A Meta-Transfer Objective for Learning to Disentangle Causal Mechanisms
Yoshua Bengio
and
Tristan Deleu
and
Nasim Rahaman
and
Rosemary Ke
and
Sébastien Lachapelle
and
Olexa Bilaniuk
and
Anirudh Goyal
and
Christopher Pal
arXiv e-Print archive - 2019 via Local arXiv
Keywords:
cs.LG, stat.ML
First published: 2019/01/30 (5 years ago) Abstract: We propose to meta-learn causal structures based on how fast a learner adapts
to new distributions arising from sparse distributional changes, e.g. due to
interventions, actions of agents and other sources of non-stationarities.

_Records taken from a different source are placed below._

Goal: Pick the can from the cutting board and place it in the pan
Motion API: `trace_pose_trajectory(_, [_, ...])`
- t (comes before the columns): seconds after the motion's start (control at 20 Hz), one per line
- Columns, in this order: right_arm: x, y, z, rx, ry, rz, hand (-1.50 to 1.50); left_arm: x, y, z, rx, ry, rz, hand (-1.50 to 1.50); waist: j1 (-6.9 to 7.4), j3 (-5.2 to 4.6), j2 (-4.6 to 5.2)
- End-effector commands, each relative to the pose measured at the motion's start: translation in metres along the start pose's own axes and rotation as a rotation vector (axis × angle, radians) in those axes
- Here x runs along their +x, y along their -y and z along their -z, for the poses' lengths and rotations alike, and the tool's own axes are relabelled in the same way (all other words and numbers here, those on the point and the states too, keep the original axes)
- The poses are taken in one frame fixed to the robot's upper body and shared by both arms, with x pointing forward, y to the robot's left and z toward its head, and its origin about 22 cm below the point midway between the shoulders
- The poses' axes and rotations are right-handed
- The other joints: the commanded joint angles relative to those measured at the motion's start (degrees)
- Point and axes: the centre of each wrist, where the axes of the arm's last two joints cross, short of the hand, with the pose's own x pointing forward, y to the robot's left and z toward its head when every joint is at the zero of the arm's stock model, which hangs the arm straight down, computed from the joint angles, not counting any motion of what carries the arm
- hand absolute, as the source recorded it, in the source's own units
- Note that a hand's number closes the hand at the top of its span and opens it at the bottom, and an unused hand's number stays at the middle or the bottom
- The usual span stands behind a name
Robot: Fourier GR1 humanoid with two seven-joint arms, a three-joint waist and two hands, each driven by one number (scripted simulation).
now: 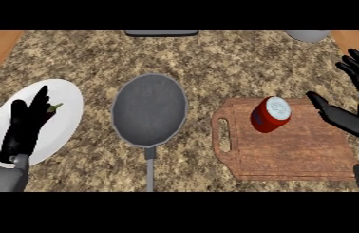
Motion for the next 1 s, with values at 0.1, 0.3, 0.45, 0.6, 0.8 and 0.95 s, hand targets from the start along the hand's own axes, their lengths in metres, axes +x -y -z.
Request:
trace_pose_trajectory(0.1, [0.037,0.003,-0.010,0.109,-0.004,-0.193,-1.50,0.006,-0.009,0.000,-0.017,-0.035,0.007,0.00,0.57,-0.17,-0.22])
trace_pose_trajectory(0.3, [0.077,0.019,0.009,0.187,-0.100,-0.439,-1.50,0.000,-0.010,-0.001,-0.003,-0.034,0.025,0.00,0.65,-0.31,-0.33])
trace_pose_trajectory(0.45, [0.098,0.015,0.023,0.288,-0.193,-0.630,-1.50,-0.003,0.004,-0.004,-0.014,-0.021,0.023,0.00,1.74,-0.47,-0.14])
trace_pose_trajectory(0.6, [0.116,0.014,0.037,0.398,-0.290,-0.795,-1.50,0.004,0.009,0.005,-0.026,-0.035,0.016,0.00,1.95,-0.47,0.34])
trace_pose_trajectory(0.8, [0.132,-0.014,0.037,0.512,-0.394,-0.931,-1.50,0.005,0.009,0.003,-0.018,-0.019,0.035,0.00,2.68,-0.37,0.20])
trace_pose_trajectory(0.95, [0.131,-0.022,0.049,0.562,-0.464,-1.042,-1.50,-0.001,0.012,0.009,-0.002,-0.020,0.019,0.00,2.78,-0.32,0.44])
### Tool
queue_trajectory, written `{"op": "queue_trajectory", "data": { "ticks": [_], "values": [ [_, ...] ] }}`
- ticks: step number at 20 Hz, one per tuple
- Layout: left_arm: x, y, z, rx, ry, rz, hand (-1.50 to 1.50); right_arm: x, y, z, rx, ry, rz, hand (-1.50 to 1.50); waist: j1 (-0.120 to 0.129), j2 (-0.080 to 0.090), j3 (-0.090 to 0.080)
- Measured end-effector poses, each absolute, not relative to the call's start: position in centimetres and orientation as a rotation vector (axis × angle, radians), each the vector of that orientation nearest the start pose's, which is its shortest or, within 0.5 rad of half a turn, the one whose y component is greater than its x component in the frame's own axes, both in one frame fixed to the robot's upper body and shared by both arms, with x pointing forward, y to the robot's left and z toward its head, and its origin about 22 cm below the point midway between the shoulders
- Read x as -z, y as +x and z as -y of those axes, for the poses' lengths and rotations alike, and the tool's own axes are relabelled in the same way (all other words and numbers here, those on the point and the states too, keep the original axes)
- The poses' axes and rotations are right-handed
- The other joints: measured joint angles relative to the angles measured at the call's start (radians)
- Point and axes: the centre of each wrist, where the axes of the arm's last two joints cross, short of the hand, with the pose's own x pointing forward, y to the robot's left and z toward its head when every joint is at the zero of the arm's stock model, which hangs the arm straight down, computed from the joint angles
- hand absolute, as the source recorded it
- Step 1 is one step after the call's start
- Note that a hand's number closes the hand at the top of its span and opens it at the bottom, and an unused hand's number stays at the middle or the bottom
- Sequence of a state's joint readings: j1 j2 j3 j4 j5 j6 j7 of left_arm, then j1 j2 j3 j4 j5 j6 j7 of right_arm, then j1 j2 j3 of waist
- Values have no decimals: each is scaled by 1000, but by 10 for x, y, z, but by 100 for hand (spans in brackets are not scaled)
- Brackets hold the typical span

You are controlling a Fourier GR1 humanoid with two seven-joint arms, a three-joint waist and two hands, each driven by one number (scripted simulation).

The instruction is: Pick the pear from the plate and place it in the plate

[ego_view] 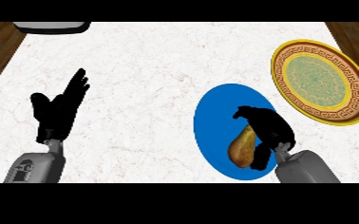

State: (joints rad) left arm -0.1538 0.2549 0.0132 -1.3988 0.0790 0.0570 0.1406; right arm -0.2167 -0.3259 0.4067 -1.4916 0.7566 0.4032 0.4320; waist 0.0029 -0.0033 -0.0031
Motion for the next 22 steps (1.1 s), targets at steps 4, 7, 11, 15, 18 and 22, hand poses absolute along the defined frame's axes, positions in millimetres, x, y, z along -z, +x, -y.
{"op": "queue_trajectory", "data": {
  "ticks": [4,7,11,15,18,22],
  "values": [
    [-17,281,-293,82,176,1404,0,-26,274,194,-1381,-573,971,150,-2,-2,-2],
    [-22,278,-291,80,170,1402,0,-20,270,195,-1369,-570,1001,150,-2,-4,-4],
    [-17,285,-288,83,178,1402,0,-20,272,186,-1354,-594,1032,150,-6,-4,-6],
    [-18,287,-284,82,179,1406,0,-26,279,176,-1288,-707,1101,150,-2,-1,-2],
    [-16,290,-281,92,158,1414,0,-37,308,160,-1121,-797,1121,150,17,8,1],
    [-22,292,-278,109,146,1424,0,-63,348,151,-878,-948,1157,150,40,15,3]
  ]
}}
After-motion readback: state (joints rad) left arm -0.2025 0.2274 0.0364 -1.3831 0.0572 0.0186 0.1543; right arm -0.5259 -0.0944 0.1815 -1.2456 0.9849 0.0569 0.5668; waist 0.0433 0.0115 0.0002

We
show that under this assumption, the correct causal structural choices lead to
faster adaptation to modified distributions because the changes are
concentrated in one or just a few mechanisms when the learned knowledge is
modularized appropriately. This leads to sparse expected gradients and a lower
effective number of degrees of freedom needing to be relearned while adapting
to the change. It motivates using the speed of adaptation to a modified
distribution as a meta-learning objective. We demonstrate how this can be used
to determine the cause-effect relationship between two observed variables. The
distributional changes do not need to correspond to standard interventions
(clamping a variable), and the learner has no direct knowledge of these
interventions. We show that causal structures can be parameterized via
continuous variables and learned end-to-end. We then explore how these ideas
could be used to also learn an encoder that would map low-level observed
variables to unobserved causal variables leading to faster adaptation
out-of-distribution, learning a representation space where one can satisfy the
assumptions of independent mechanisms and of small and sparse changes in these
mechanisms due to actions and non-stationarities.